Exercise prompt: Everything in the records must be reproduced exactly, except for the pictures.

»»

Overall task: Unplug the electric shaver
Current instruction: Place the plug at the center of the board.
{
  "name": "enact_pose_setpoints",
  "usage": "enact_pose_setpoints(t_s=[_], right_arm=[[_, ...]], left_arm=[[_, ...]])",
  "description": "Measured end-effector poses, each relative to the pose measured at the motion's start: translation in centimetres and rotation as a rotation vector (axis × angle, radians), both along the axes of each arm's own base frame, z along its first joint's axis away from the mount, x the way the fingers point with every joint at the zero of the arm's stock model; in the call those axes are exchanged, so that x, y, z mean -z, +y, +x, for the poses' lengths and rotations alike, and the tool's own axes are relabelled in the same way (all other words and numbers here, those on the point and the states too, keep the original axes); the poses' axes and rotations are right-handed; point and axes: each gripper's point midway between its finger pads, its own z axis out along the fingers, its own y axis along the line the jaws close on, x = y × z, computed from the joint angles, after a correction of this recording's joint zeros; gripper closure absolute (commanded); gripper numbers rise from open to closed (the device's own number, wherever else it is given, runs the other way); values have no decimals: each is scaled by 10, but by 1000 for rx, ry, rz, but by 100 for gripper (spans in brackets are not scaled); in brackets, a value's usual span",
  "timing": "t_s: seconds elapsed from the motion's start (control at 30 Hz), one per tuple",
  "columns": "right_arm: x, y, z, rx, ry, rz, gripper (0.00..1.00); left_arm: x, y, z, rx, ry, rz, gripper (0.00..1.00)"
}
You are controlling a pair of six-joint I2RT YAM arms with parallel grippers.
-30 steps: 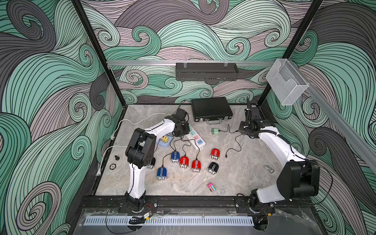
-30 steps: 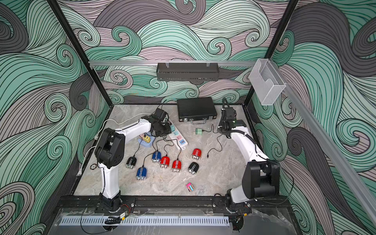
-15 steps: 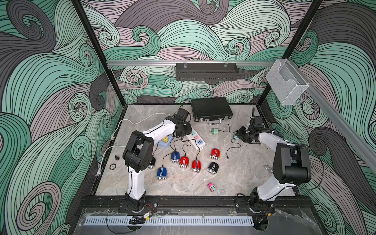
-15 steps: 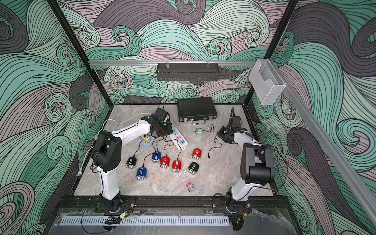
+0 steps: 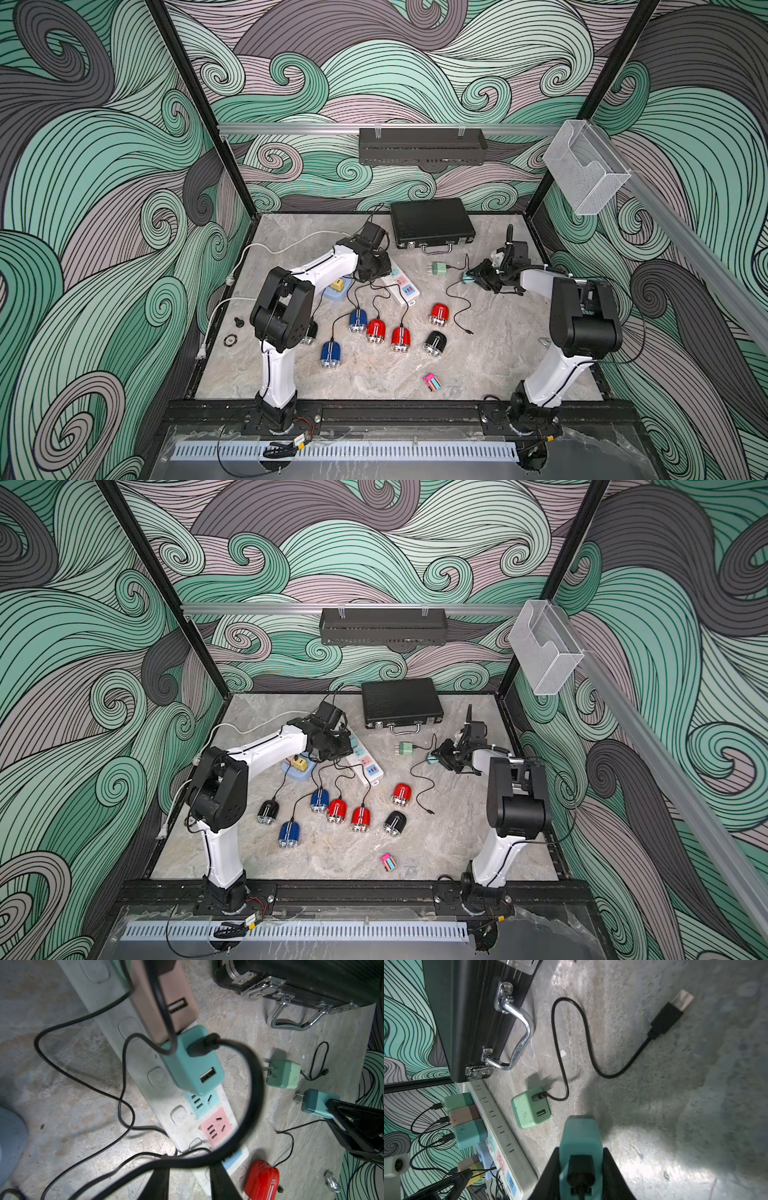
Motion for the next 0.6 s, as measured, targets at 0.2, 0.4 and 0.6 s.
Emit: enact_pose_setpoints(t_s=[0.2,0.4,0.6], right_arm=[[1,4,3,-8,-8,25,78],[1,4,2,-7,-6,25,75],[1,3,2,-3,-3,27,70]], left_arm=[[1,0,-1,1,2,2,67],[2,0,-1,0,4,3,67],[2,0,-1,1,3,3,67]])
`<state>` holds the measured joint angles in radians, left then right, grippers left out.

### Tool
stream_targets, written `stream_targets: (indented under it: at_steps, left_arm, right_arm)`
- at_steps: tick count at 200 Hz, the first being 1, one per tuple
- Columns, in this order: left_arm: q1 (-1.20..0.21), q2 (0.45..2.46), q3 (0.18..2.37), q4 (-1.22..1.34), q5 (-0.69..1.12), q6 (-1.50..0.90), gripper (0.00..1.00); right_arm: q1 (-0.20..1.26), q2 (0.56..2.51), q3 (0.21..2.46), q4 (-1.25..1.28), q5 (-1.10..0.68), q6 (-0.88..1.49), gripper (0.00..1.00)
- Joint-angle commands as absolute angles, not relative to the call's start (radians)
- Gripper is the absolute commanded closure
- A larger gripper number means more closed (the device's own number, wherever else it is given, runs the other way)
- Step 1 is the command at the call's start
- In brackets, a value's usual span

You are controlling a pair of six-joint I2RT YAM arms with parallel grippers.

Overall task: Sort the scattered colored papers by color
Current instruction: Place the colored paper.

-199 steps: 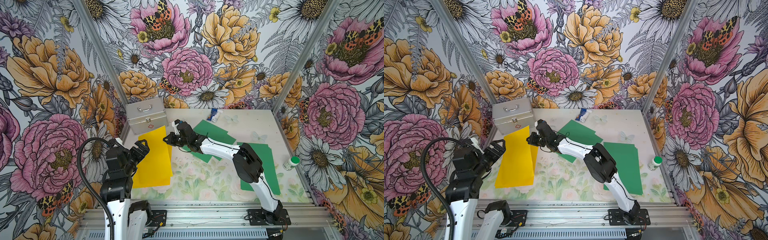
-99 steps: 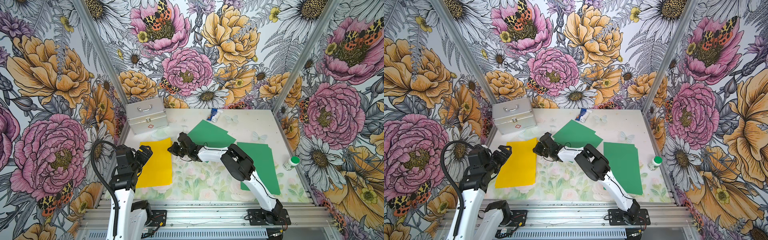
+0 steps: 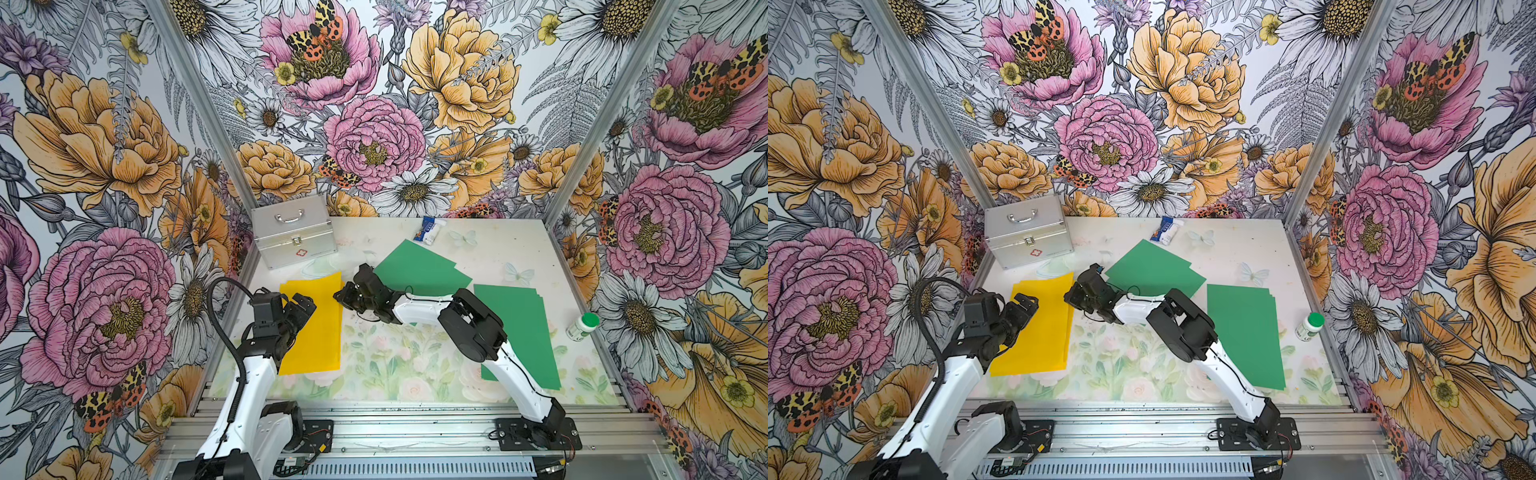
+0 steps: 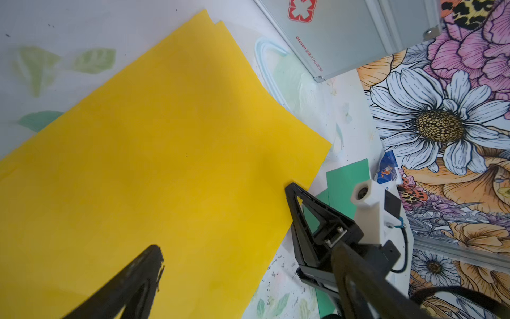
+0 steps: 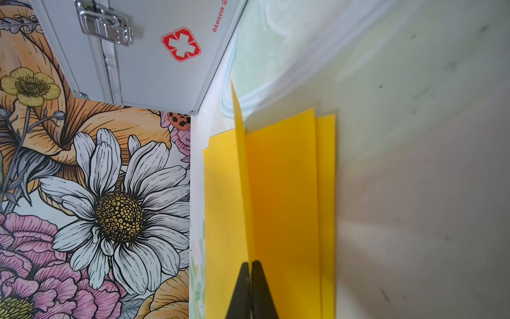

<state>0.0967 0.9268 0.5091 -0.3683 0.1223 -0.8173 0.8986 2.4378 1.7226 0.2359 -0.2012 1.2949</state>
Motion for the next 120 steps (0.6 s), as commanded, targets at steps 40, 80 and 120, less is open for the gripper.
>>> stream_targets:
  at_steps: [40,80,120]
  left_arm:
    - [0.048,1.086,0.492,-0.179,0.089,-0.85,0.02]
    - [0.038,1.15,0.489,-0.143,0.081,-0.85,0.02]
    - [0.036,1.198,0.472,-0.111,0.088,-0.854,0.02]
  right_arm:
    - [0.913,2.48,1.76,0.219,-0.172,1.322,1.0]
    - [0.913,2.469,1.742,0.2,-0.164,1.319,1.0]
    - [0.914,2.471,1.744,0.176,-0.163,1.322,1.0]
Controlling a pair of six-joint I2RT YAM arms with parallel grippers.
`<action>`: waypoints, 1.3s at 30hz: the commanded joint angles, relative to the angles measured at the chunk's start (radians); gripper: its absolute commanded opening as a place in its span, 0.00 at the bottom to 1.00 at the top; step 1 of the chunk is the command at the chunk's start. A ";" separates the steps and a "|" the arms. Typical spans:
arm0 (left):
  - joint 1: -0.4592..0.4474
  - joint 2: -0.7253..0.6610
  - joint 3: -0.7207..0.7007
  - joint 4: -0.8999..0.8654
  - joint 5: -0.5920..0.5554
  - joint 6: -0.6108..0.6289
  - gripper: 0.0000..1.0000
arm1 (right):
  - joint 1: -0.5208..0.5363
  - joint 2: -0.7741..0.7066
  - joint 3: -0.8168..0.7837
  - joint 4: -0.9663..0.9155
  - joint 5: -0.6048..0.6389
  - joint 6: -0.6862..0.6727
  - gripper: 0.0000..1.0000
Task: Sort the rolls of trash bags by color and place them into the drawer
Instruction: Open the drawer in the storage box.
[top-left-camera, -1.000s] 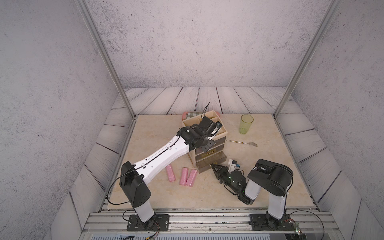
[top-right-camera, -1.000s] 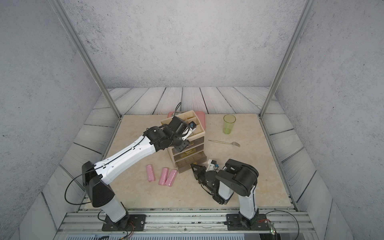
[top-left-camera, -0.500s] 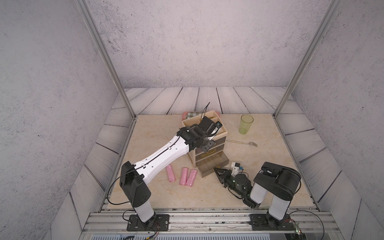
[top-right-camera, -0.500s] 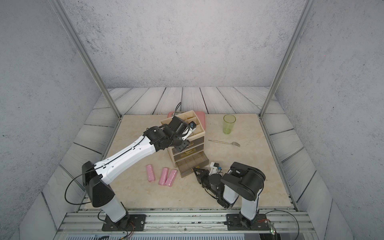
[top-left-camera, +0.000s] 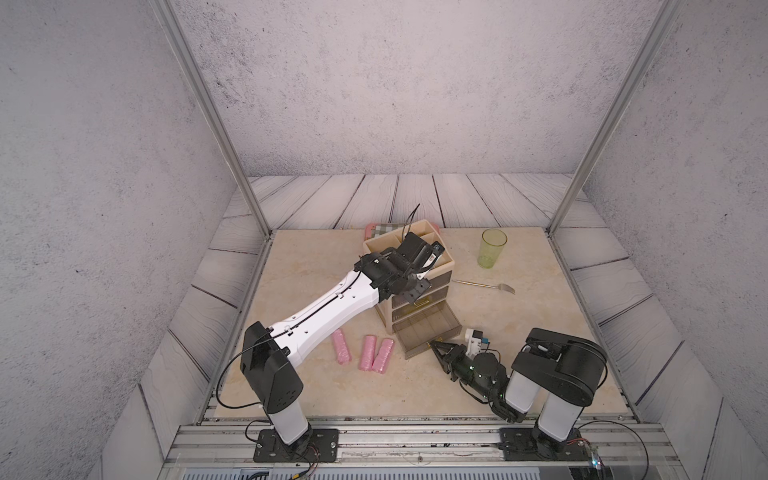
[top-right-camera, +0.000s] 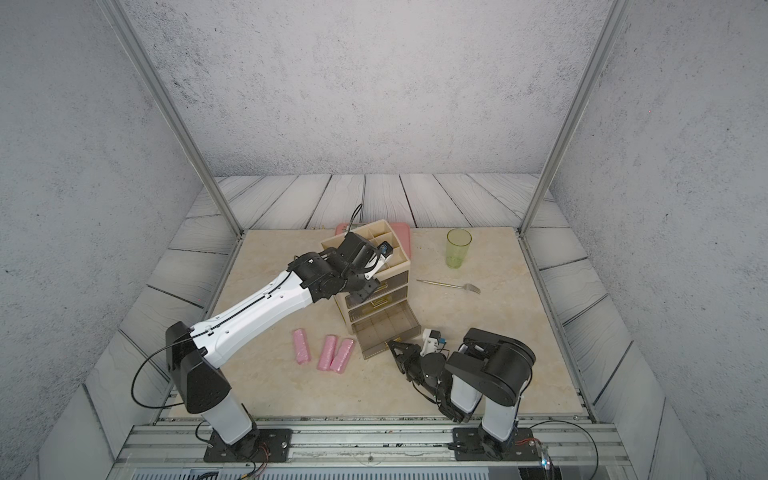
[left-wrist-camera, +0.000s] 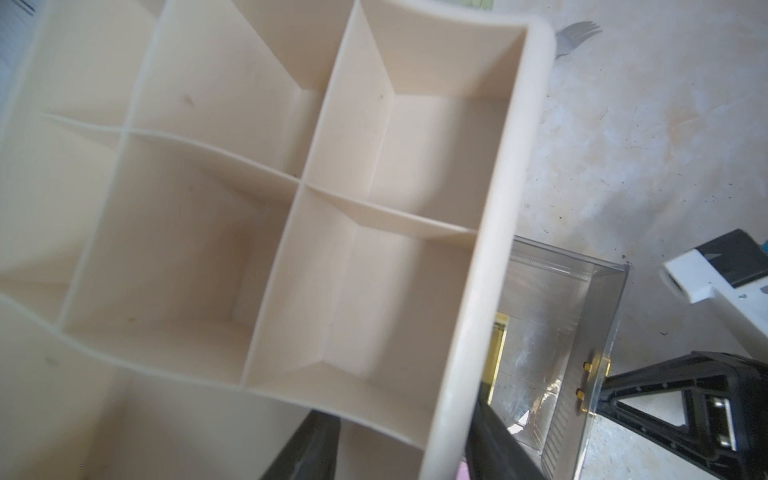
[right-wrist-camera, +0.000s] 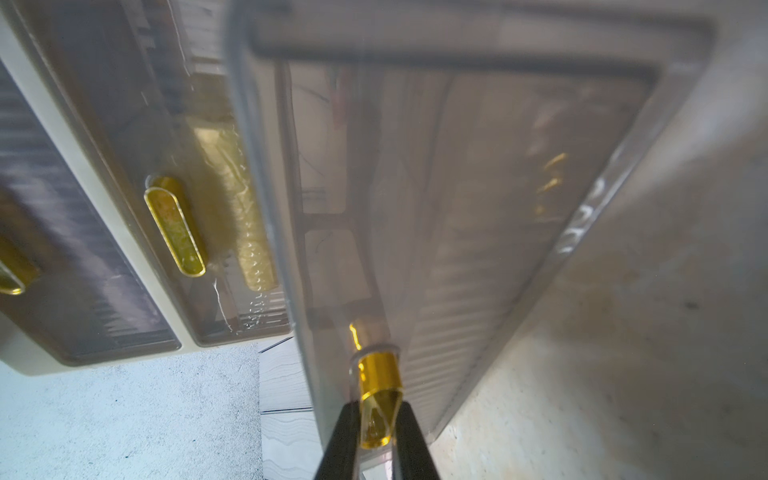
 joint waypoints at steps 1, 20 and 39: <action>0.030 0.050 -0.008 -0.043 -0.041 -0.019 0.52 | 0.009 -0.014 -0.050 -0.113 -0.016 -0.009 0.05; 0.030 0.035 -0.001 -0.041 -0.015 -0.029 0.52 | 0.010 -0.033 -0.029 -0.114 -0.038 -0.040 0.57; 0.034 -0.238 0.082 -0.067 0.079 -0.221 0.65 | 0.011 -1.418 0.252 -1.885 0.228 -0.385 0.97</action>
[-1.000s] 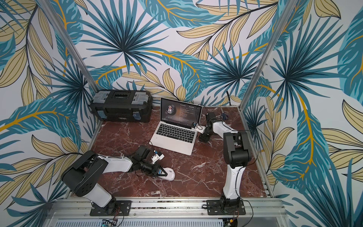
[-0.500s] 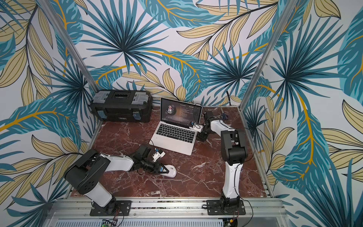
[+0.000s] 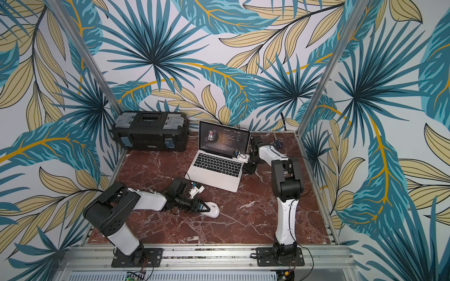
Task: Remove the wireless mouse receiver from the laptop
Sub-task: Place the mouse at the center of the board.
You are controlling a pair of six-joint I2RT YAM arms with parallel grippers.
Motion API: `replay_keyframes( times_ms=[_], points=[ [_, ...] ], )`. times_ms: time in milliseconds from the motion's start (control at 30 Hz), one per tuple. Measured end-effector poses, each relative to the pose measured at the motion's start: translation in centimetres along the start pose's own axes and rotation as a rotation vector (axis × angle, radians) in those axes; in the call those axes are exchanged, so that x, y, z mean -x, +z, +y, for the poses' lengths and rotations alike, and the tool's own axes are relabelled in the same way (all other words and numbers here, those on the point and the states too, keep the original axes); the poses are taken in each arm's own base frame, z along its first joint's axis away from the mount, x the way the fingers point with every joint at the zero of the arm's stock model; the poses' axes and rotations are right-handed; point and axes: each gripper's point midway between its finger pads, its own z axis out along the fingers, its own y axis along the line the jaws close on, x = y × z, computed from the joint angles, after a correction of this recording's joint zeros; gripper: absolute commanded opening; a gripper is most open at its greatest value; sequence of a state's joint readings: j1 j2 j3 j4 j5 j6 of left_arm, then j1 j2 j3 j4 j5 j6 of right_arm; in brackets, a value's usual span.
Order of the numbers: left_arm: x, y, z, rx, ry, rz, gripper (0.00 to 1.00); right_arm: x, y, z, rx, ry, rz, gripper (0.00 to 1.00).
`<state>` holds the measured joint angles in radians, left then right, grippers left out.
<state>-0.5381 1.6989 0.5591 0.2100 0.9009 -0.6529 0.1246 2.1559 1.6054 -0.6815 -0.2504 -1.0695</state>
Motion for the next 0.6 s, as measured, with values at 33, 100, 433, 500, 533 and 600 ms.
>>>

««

Result:
Overall task: Unplug the electric shaver
Current instruction: Place the plug at the center of the board.
{
  "name": "enact_pose_setpoints",
  "usage": "enact_pose_setpoints(t_s=[_], right_arm=[[_, ...]], left_arm=[[_, ...]])",
  "description": "Measured end-effector poses, each relative to the pose measured at the motion's start: translation in centimetres and rotation as a rotation vector (axis × angle, radians), both along the axes of each arm's own base frame, z along its first joint's axis away from the mount, x the way the fingers point with every joint at the zero of the arm's stock model; in the call those axes are exchanged, so that x, y, z mean -z, +y, +x, for the poses' lengths and rotations alike, and the tool's own axes are relabelled in the same way (all other words and numbers here, those on the point and the states too, keep the original axes); the poses' axes and rotations are right-handed; point and axes: each gripper's point midway between its finger pads, its own z axis out along the fingers, its own y axis along the line the jaws close on, x = y × z, computed from the joint angles, after a correction of this recording's joint zeros; gripper closure absolute (commanded); gripper numbers rise from open to closed (the device's own number, wherever else it is given, runs the other way); values have no decimals: each is scaled by 10, but by 1000 for rx, ry, rz, but by 100 for gripper (spans in brackets are not scaled); in brackets, a value's usual span",
  "timing": "t_s: seconds elapsed from the motion's start (control at 30 Hz), one per tuple",
  "columns": "right_arm: x, y, z, rx, ry, rz, gripper (0.00..1.00); left_arm: x, y, z, rx, ry, rz, gripper (0.00..1.00)"
}
You are controlling a pair of six-joint I2RT YAM arms with parallel grippers.
-30 steps: 
-30 steps: 
-15 steps: 
-15 steps: 
+0 steps: 
Motion for the next 0.6 s, as measured, targets at 0.2, 0.4 and 0.6 s.
Emit: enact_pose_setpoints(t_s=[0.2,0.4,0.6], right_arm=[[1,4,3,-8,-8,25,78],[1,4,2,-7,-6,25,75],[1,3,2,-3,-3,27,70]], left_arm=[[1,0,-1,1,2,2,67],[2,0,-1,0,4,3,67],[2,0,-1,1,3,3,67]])
`<state>` holds the measured joint angles in radians, left then right, grippers left out.

### Tool
stream_targets, written `stream_targets: (indented under it: at_steps, left_arm, right_arm)`
- at_steps: tick count at 200 Hz, the first being 1, one per tuple
- Columns, in this order: left_arm: q1 (-1.20..0.21), q2 (0.45..2.46), q3 (0.18..2.37), q4 (-1.22..1.34), q5 (-0.69..1.12), q6 (-1.50..0.90), gripper (0.00..1.00); right_arm: q1 (-0.20..1.26), q2 (0.56..2.51), q3 (0.21..2.46), q4 (-1.25..1.28), q5 (-1.10..0.68), q6 (-0.88..1.49), gripper (0.00..1.00)
- Joint-angle commands as absolute angles, not relative to the call's start (radians)
- Gripper is the absolute commanded closure
- A larger gripper number means more closed (the device's own number, wherever else it is given, runs the other way)
- Step 1 is the command at the call's start
- In brackets, a value's usual span

You are controlling a pair of six-joint I2RT YAM arms with parallel grippers.

Overall task: Sort the scattered colored papers by color
Current instruction: Place the colored paper.

-199 steps: 
-99 steps: 
+0 steps: 
+0 steps: 
+0 steps: 

<state>0.0967 0.9268 0.5091 -0.3683 0.1223 -0.8173 0.8986 2.4378 1.7226 0.2359 -0.2012 1.2949</state>
Motion for the next 120 steps (0.6 s), as commanded, targets at steps 40, 80 and 120, less is open for the gripper.
>>> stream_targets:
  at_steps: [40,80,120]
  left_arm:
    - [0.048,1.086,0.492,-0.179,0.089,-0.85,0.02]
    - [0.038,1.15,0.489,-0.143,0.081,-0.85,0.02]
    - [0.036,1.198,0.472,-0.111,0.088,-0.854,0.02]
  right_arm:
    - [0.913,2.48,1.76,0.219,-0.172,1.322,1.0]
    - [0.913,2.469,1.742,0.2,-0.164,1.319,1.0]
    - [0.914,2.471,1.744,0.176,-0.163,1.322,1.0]
Controlling a pair of six-joint I2RT YAM arms with parallel grippers.
`<action>`: waypoints, 1.3s at 30hz: the commanded joint angles, relative to the angles measured at the chunk's start (radians); gripper: its absolute commanded opening as a place in its span, 0.00 at the bottom to 1.00 at the top; step 1 of the chunk is the command at the chunk's start. A ";" separates the steps and a "|" the arms. Typical spans:
arm0 (left):
  - joint 1: -0.4592..0.4474
  - joint 2: -0.7253..0.6610
  - joint 3: -0.7207..0.7007
  - joint 4: -0.8999..0.8654
  - joint 5: -0.5920..0.5554
  - joint 6: -0.6108..0.6289
  - gripper: 0.0000..1.0000
arm1 (right):
  - joint 1: -0.5208..0.5363
  - joint 2: -0.7741..0.7066
  - joint 3: -0.8168..0.7837
  - joint 4: -0.9663..0.9155
  - joint 5: -0.6048..0.6389
  - joint 6: -0.6862..0.6727
  - gripper: 0.0000..1.0000
Task: Sort the rolls of trash bags by color and place them into the drawer
Instruction: Open the drawer in the storage box.
[top-left-camera, -1.000s] 
[top-right-camera, -1.000s] 
[top-left-camera, -0.500s] 
[top-right-camera, -0.500s] 
[top-left-camera, +0.000s] 
[top-right-camera, +0.000s] 
[left-wrist-camera, +0.000s] 
[right-wrist-camera, +0.000s] 
 joint waypoints at steps 1, 20 and 39: <action>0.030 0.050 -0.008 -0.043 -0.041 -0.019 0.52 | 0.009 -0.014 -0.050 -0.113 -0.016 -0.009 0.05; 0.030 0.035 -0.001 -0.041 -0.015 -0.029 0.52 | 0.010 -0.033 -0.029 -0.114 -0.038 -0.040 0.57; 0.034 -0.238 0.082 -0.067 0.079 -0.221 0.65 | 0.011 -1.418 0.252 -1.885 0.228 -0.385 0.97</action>
[-1.000s] 
[-0.500s] 
[+0.000s] 
Task: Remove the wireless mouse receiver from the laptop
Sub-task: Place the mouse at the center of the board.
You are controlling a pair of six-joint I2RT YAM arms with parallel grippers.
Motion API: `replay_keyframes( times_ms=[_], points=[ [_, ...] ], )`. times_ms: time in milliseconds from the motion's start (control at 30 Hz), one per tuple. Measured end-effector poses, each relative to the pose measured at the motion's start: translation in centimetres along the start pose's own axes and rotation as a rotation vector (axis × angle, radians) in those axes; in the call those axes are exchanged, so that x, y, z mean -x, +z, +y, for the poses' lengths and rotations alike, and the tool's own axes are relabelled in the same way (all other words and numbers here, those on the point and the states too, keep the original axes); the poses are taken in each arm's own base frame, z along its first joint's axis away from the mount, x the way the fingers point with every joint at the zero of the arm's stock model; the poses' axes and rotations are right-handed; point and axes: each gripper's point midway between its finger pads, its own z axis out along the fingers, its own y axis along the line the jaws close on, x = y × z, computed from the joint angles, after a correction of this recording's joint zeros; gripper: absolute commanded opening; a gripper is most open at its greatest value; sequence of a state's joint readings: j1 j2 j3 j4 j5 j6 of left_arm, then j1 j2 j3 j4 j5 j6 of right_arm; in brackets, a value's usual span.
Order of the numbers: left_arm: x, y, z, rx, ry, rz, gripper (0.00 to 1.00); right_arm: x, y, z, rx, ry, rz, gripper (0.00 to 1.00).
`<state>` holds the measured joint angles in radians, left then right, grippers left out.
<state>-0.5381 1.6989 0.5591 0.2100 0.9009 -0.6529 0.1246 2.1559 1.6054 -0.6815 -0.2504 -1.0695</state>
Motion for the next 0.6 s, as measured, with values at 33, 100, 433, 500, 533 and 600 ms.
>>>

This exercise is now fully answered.